State ex rel. Sutton v. Mazzone

Decision Date07 December 2001
Docket NumberNo. 29958.,29958.
Citation210 W.Va. 331,557 S.E.2d 385
CourtWest Virginia Supreme Court
PartiesSTATE of West Virginia ex rel. Ryan A. SUTTON, Petitioner, v. Honorable James P. MAZZONE, Judge of the Circuit Court of Ohio County, and Scott R. Smith, Prosecuting Attorney for Ohio County, Respondents.

Mark A. Blevins, Esq., Assistant Public Defender, Wheeling, West Virginia, Attorney for Petitioner.

Honorable James P. Mazzone, respondent pro se.

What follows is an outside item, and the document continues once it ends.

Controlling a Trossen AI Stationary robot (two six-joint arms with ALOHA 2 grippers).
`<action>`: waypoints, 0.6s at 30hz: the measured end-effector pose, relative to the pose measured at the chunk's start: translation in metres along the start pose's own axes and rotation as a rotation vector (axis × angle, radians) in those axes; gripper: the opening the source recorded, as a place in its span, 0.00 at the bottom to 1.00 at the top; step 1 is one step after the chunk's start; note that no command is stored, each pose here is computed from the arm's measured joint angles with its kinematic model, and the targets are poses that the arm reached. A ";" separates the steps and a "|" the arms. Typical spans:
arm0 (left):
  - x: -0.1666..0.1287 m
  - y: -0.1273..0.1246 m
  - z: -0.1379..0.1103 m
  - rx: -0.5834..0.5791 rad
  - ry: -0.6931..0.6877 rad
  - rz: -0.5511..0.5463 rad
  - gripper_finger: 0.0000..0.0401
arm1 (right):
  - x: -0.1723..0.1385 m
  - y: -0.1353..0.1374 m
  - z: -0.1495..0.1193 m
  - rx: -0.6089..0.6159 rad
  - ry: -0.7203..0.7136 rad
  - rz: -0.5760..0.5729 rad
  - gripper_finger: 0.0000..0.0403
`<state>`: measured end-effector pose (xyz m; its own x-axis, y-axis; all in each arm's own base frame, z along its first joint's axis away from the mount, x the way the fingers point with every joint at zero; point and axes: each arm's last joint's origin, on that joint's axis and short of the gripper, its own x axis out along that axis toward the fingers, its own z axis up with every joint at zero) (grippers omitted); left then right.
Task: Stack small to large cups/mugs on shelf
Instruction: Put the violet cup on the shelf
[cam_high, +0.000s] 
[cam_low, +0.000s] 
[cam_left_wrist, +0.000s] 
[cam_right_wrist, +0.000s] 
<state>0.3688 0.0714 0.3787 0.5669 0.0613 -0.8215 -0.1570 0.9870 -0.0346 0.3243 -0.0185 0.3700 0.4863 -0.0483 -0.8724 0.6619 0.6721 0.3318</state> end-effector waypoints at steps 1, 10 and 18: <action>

Scott R. Smith, Esq., Prosecuting Attorney, William J. Ihlenfeld, II, Esq., Assistant Prosecuting Attorney, Stephen L. Vogrin, Esq., Assistant Prosecuting Attorney, Wheeling, West Virginia, Attorneys for Prosecuting Attorney.

PER CURIAM:

In this original proceeding in prohibition, the relator, Ryan A. Sutton, who has been charged with homicide, prays that this Court prohibit the trial judge, the judge of the Circuit Court of Ohio County, from compelling his attorney to produce certain information prior to trial. He also claims that the trial judge has improperly placed certain conditions upon the independent forensic examination, which he has requested, of the alleged murder weapon and the victim's medical and autopsy reports.

I. FACTS

The relator, Ryan A. Sutton, was charged with committing homicide through the use of a deadly weapon in Ohio County, and prior to trial, the trial court acting pursuant to Rule 42.01 of the West Virginia Trial Court Rules, ordered that the relator, as well as the State, file statements of facts to be proved at trial, as well as the names and addresses of potential witnesses.1 Additionally, in preparing for trial, the relator's attorney requested that the alleged murder weapon be turned over to an independent forensic expert for examination and testing. He also requested that the original medical and autopsy reports of the victim be turned over for examination. The trial court granted the relator's motions for an independent examination of the murder weapon and for an independent examination of the medical and autopsy reports, but required counsel for the relator to disclose the names of the experts whom he intended to employ, as well as their scientific backgrounds and the tests which they proposed to employ. In the present proceeding, the relator claims that the trial judge should be prohibited from requiring him to give a statement of his case and to provide a witness list in advance of jury selection. He argues that what the court has required him to do is to disclose his theory of the case, the State's weaknesses, as well as his attorney's work product.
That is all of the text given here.